While it’s been some time since Joss Stone has performed for a Vegas audience, she’s no stranger to Rock in Rio, having performed multiple times at the global festivals. Saturday night, in her signature barefoot fashion, the soul songstress treated both Rock in Rio and Las Vegas to a whole lot of new music off her upcoming Water for Your Soul album, set for release this summer.

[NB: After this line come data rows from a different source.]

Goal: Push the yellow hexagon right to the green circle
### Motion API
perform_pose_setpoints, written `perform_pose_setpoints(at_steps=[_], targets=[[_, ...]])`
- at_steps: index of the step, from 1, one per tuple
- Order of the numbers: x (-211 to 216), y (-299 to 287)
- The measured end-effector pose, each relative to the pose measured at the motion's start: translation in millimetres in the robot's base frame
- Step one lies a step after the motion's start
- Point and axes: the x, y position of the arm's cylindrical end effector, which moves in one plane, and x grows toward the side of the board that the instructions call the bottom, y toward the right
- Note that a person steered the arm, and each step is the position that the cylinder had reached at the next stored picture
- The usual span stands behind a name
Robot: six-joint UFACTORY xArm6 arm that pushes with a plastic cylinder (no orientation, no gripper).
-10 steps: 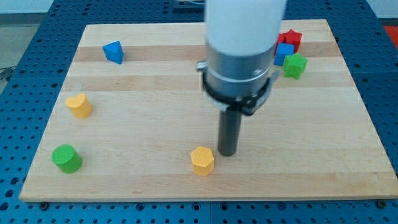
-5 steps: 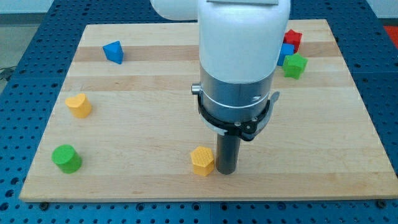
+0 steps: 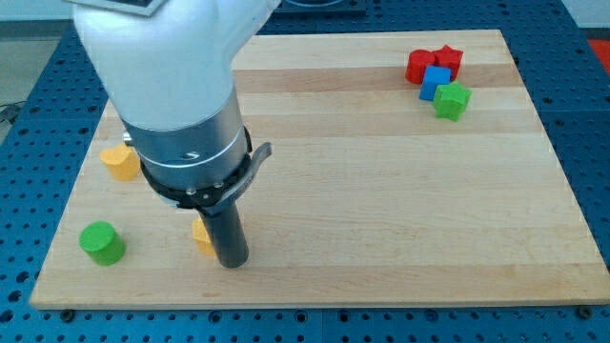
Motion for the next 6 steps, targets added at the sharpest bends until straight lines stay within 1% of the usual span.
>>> perform_pose_setpoints(at_steps=[1,2,3,5,6], targets=[[-0.5,43.4],[-0.5,44.1],[-31.5,43.4],[-31.5,35.1],[-30.8,17.6]])
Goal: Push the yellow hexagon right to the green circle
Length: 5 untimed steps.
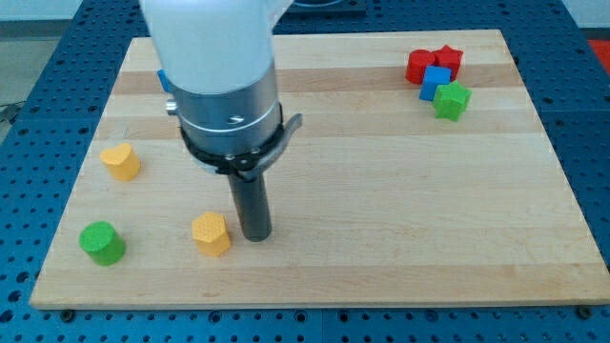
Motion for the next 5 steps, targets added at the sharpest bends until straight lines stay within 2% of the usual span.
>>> perform_pose_setpoints(at_steps=[4,5], targets=[[0.0,-59.6],[6.6,-36.1]])
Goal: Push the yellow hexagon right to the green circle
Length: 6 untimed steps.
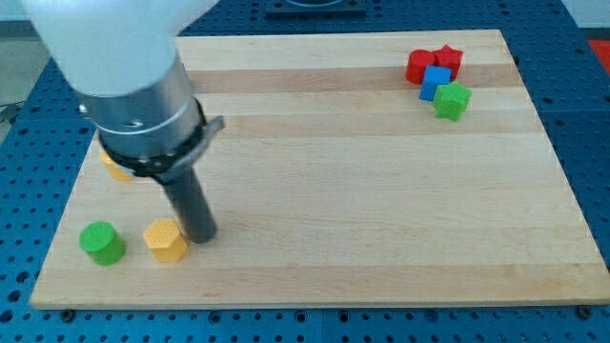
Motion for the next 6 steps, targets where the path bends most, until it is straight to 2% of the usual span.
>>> perform_pose_setpoints(at_steps=[1,2,4,6], targets=[[9.8,26.3],[9.8,20.6],[9.8,-21.0],[9.8,-36.0]])
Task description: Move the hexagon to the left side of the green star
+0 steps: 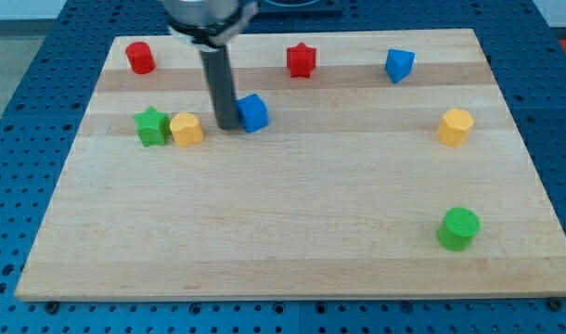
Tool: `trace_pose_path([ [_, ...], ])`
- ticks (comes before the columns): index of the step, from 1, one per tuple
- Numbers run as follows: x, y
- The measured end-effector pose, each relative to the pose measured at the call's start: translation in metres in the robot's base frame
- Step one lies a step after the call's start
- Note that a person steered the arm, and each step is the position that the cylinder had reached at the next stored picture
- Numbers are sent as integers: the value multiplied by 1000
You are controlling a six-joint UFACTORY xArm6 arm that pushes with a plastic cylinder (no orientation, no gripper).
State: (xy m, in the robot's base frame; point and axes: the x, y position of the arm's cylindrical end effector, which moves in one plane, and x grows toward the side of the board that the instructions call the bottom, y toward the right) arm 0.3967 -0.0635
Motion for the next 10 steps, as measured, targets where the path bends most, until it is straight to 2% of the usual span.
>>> trace_pose_path([
  [1, 11, 95],
  [3, -50, 261],
  [4, -13, 314],
  [5, 29, 265],
  [6, 38, 144],
  [7, 40, -2],
  [8, 57, -89],
  [9, 74, -13],
  [10, 101, -66],
])
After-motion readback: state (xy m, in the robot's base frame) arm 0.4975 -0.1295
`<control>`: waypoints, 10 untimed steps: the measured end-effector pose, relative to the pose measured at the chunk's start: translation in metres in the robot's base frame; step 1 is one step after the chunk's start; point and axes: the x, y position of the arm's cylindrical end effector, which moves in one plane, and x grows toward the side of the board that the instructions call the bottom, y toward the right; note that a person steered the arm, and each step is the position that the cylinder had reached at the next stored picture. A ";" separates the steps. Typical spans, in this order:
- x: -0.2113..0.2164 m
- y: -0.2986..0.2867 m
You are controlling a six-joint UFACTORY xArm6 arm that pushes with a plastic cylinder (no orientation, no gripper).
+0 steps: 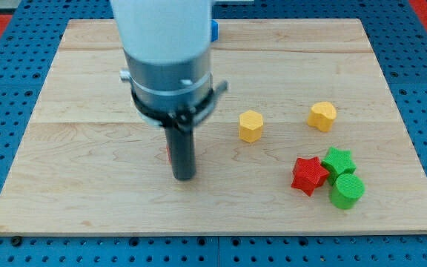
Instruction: Push the red circle slightly to the left side of the board
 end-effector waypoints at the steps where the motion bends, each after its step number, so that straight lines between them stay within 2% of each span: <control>1: -0.031 -0.046; 5: -0.051 -0.169; 6: -0.045 -0.174; 7: -0.009 -0.122; 8: -0.011 -0.036; 9: -0.027 0.012; 10: -0.069 0.021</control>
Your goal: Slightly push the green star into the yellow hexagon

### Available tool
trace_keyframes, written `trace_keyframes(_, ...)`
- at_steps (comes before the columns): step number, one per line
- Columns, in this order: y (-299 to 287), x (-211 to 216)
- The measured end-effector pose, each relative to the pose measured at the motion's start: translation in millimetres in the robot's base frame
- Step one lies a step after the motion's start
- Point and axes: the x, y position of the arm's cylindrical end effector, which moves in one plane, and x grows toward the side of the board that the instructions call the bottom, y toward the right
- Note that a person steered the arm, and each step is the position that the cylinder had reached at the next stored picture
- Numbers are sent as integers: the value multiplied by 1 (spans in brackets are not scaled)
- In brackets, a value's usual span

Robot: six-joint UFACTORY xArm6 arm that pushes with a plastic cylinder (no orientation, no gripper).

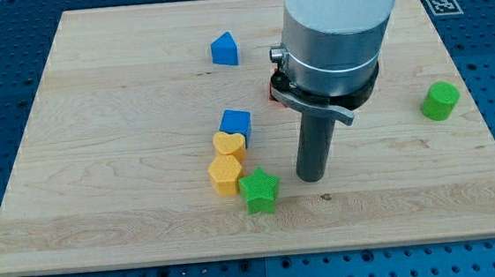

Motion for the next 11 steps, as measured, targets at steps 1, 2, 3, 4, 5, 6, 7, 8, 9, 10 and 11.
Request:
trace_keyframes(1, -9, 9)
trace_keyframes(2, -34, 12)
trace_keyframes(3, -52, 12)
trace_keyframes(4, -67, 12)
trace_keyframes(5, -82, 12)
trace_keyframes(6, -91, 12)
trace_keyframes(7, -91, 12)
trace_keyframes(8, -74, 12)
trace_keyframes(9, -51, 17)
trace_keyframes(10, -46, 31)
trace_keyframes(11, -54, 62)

Kicking it off with “You Had Me” off 2004’s Mind Body & Soul, Stone routinely blended new material (“Molly Town,” “Love Me,” “Harry’s Symphony”) with fan favorites (“Right to Be Wrong,” “Super Duper Love”), and Stone was perfectly on-point vocally, belting it all out with her powerhouse pipes. She growled out a cover of Jay Hawkins’ gritty “I Put A Spell On You,” a song perfectly suited for her voice and a standout performance—for both Stone’s set and Rock in Rio’s Pop Weekend at large.
And at 28 years old, the soulful singer also has stage presence beyond her years. In a flowing blue and white dress, she captivated the audience with her charming stage banter and really worked the stage between songs, all while maintaining an obvious chemistry with the solid musicians backing her. Stone’s set was fun and flirty while being musically sound and obviously very rehearsed, which made her return to a Vegas stage such a treat to watch.
John Legend might have been a replacement act for Sam Smith, moving to the festival’s larger stage after the British sensation’s last-minute cancellation, but his Saturday night set made it very clear he’s Rock in Rio main-stage material.
For just over an hour, the R&B artist churned out his grooving soul hits and powerful ballads, often tickling the ivories while showcasing his smooth, soulful tenor. Unlike Smith, Legend has more than a decade of discography to pull from—and pull from it he did. While a number of tracks performed were off his most-recent 2013 Love in the Future album (“Caught Up,” “The Beginning,” “Made To Love”), Legend sprinkled in past hits (a grooving “Green Light,” disco-y favorite “Save Room”) and covers like Marvin Gaye’s “What’s Going On” and, yes, even Sam Smith’s “Lay Me Down.” The nod to the performer was one of the set highlights, with Legend’s soulful, vulnerable tenor rising to superior falsetto throughout the exposed piece.
And even though Legend was serenading a sea of thousands, there still was an element of intimacy. Legend purely performed his loungey love songs—there was no grandiose production value, no full choir behind him during set-closer “Glory” (just two supremely talented backup vocalists), no surprise cameo from Andre 3000 during “Green Light” (because: music festivals)—and the crowd ate every minute of it up, especially apparent during the audience-wide singalong to “All of Me.” Saturday night Legend proved not only that he was a worthy replacement for the much-hyped Sam Smith, he should have been invited there to begin with.
I thought it was a little strange that a recent Vegas regular would also headline the Strip’s first major music festival when Rock in Rio announced its lineup, but then I considered that said headliner is the top-of-his-game Bruno Mars.
And Saturday night he didn’t disappoint, playing to a massive throng of festivalgoers around midnight—hours after Rock in Rio opened its doors early that afternoon. The pop sensation doesn’t have the extensive catalog the other festival headliners (No Doubt, Metallica, Taylor Swift) were armed with, but it’s a substantial one nonetheless, and Bruno churned out his hits, from “Treasure” and “Marry You” to “Grenade” and “Locked Out of Heaven.”
Mars didn’t engage with the audience too much, but that might’ve been because he was too busy busting moves alongside his backing band, The Hooligans. Performing choreographed dance routines with horns in hand, the musicians’ footwork was as on-point as their sound—basically, watching these guys is a whole lot of fun. But what may have been most impressive was Bruno’s performance stamina, as he didn’t show any sign of slowing down throughout and during set closer “Just the Way You Are,” which really showcased his vocal chops. And after a rather extensive wait, he returned to give the crowd more with a spirited performance of Mark Ronson collabo “Uptown Funk,” inspiring a massive, Strip-side dance party. And it didn’t end there, as Mars closed the two-song encore with the anthemic “Gorilla.” What do they say about “too much of a good thing” again? Oh yeah, it doesn’t exist.